[[ Recorded information open ]]

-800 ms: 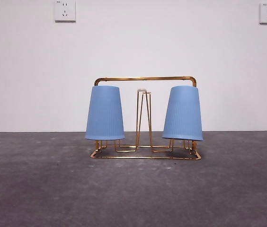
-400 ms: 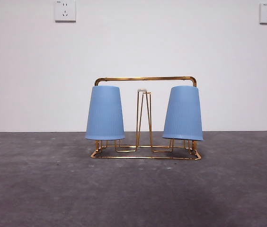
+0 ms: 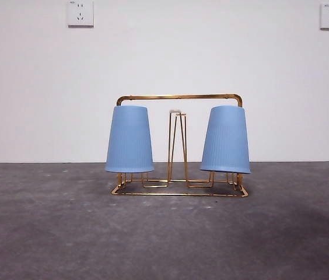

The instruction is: Pick up cup 1,put cup 1 in the cup rack,pick up cup 2,put cup 2 in the cup rack

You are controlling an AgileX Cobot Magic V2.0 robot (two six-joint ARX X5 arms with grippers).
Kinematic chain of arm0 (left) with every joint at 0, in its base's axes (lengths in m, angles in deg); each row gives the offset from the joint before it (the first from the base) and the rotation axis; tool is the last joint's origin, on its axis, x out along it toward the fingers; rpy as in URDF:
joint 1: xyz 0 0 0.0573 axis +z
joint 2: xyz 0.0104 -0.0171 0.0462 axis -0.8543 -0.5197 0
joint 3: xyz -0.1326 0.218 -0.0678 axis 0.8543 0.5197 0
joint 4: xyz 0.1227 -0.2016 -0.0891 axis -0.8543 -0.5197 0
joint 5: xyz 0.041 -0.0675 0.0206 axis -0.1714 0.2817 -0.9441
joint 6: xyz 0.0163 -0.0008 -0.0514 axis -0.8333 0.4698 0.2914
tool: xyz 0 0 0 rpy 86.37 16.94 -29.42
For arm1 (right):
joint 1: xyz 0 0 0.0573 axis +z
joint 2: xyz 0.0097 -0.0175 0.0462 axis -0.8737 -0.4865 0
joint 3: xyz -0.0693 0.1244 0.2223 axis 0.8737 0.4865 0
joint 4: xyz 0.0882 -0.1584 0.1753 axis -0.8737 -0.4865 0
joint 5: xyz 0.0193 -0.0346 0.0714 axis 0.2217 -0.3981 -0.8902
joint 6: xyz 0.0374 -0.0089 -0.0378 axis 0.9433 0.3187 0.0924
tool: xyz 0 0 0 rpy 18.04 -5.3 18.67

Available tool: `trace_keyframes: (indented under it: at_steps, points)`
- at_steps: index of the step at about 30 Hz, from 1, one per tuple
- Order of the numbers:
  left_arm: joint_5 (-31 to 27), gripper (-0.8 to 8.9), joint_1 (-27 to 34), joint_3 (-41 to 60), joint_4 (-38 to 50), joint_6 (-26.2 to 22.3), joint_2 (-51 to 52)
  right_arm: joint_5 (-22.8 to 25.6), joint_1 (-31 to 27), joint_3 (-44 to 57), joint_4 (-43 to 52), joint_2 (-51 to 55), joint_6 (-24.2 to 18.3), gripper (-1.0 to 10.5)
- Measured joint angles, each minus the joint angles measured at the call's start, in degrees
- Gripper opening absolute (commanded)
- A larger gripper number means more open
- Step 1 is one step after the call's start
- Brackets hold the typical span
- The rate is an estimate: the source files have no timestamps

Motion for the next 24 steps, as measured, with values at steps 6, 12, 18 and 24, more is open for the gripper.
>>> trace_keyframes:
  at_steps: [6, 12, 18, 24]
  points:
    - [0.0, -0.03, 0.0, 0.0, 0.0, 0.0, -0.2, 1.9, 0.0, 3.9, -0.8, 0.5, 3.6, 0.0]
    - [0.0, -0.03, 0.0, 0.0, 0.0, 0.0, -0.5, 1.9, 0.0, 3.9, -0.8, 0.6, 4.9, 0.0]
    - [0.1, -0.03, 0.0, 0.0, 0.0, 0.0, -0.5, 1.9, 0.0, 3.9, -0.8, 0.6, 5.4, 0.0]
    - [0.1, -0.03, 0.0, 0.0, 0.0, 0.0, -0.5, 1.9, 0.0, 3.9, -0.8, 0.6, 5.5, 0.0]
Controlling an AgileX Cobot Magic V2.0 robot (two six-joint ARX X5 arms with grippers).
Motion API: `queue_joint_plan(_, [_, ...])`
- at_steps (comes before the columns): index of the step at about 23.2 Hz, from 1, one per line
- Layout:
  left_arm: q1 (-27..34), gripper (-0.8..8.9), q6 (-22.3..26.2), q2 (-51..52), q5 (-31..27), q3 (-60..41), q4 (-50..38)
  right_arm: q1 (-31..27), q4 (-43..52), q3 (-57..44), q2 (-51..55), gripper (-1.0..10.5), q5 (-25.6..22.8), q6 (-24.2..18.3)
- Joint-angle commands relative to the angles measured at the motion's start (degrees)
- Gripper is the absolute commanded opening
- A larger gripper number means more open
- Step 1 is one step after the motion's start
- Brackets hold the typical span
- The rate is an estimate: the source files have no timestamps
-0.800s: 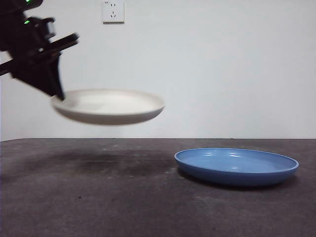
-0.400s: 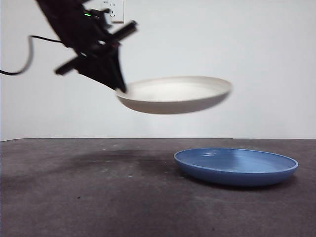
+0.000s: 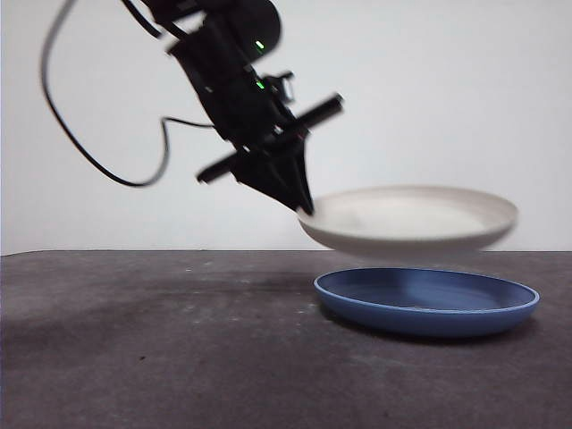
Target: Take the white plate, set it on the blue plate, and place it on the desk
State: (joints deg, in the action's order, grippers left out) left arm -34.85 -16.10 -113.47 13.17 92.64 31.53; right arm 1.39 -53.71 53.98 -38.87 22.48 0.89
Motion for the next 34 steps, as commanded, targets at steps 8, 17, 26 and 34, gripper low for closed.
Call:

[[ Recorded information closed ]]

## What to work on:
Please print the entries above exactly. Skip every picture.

## Result:
-800 ms: 
-400 ms: 
+0 ms: 

The instruction is: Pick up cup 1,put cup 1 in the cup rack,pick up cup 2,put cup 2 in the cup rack

You are controlling an AgileX Cobot Magic V2.0 robot (two six-joint ARX X5 arms with grippers).
Kinematic chain of arm0 (left) with every joint at 0, in its base's axes (lengths in m, angles in deg); each row gives the offset from the joint before it (the first from the base) and the rotation axis; tool is the last joint's origin, on its axis, x out along it toward the fingers; rpy as in URDF:
joint 1: xyz 0 0 0.0573 axis +z
joint 2: xyz 0.0104 -0.0171 0.0462 axis -0.8543 -0.5197 0
joint 3: xyz -0.1326 0.218 -0.0678 axis 0.8543 0.5197 0
joint 4: xyz 0.1227 -0.2016 -0.0891 axis -0.8543 -0.5197 0
joint 5: xyz 0.041 -0.0675 0.0206 axis -0.1714 0.2817 -0.9441
joint 6: xyz 0.0163 -0.0008 -0.0514 axis -0.8333 0.4698 0.2914
tool: xyz 0 0 0 rpy 86.37 16.94 -29.42
For arm1 (right):
joint 1: xyz 0 0 0.0573 axis +z
joint 2: xyz 0.0097 -0.0175 0.0462 axis -0.8737 -0.4865 0
joint 3: xyz -0.0693 0.1244 0.2223 axis 0.8737 0.4865 0
joint 4: xyz 0.0882 -0.1584 0.1753 axis -0.8737 -0.4865 0
joint 5: xyz 0.0193 -0.0346 0.0714 axis 0.2217 -0.3981 -0.8902
joint 6: xyz 0.0374 -0.0089 -0.0378 axis 0.9433 0.3187 0.0924
tool: xyz 0 0 0 rpy 18.04 -5.3 18.67

Available tool: `trace_keyframes: (indented under it: at_steps, points)`
- at_steps: index of the step at about 30 Hz, from 1, one per tuple
- Order of the numbers:
  left_arm: joint_5 (-31 to 27), gripper (-0.8 to 8.9), joint_1 (-27 to 34), joint_3 (-41 to 60), joint_4 (-38 to 50), joint_6 (-26.2 to 22.3), joint_2 (-51 to 52)
  right_arm: joint_5 (-22.8 to 25.6), joint_1 (-31 to 27), joint_3 (-44 to 57), joint_4 (-43 to 52), joint_2 (-51 to 55), joint_6 (-24.2 to 18.3), gripper (-1.0 to 10.5)
- Measured joint angles, each minus the joint angles measured at the call's start, in degrees
- Gripper opening absolute (commanded)
- A larger gripper number means more open
- Step 1 is one step after the call's start
- Brackets hold the typical span
- The rate is an estimate: the source files have no timestamps

Motion for the next 24 steps, as measured, with values at steps 6, 12, 18 and 24, more is open for the gripper.
>>> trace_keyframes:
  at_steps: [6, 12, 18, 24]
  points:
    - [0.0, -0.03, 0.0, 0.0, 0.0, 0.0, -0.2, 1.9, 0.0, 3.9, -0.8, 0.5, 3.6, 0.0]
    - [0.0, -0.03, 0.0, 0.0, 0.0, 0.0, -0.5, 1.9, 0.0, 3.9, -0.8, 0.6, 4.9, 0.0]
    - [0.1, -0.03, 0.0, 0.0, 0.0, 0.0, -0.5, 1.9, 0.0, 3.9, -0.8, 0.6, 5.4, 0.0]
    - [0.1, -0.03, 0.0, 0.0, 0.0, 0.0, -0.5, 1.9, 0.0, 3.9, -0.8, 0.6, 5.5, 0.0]
Controlling an AgileX Cobot Magic V2.0 robot (two six-joint ARX X5 arms with grippers).
Motion API: `queue_joint_plan(_, [_, ...])`
- at_steps (comes before the columns): index of the step at about 23.2 Hz, from 1, one per line
- Layout:
  left_arm: q1 (-27..34), gripper (-0.8..8.9), q6 (-22.3..26.2), q2 (-51..52), q5 (-31..27), q3 (-60..41), q4 (-50..38)
  right_arm: q1 (-31..27), q4 (-43..52), q3 (-57..44), q2 (-51..55), gripper (-1.0..10.5), q5 (-25.6..22.8), q6 (-24.2..18.3)
- Joint-angle commands relative to the angles measured at the motion's start (degrees)
- Gripper is the absolute commanded opening
- A larger gripper number means more open
- Step 1 is one step after the motion's start
- Brackets hold the typical span
- The rate is an estimate: the source files have no timestamps
-0.800s: 
-0.400s: 
+0.000s: 
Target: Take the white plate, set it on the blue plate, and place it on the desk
State: (joints deg, in the action's order, grippers left out) left arm -34.85 -16.10 -113.47 13.17 92.64 31.53; right arm 1.39 -53.71 53.98 -38.87 22.48 0.89
Motion for the next 34 steps, as commanded, targets at steps 8, 17, 26 and 34, gripper low for closed.
Call:

Nothing further is required for this exercise.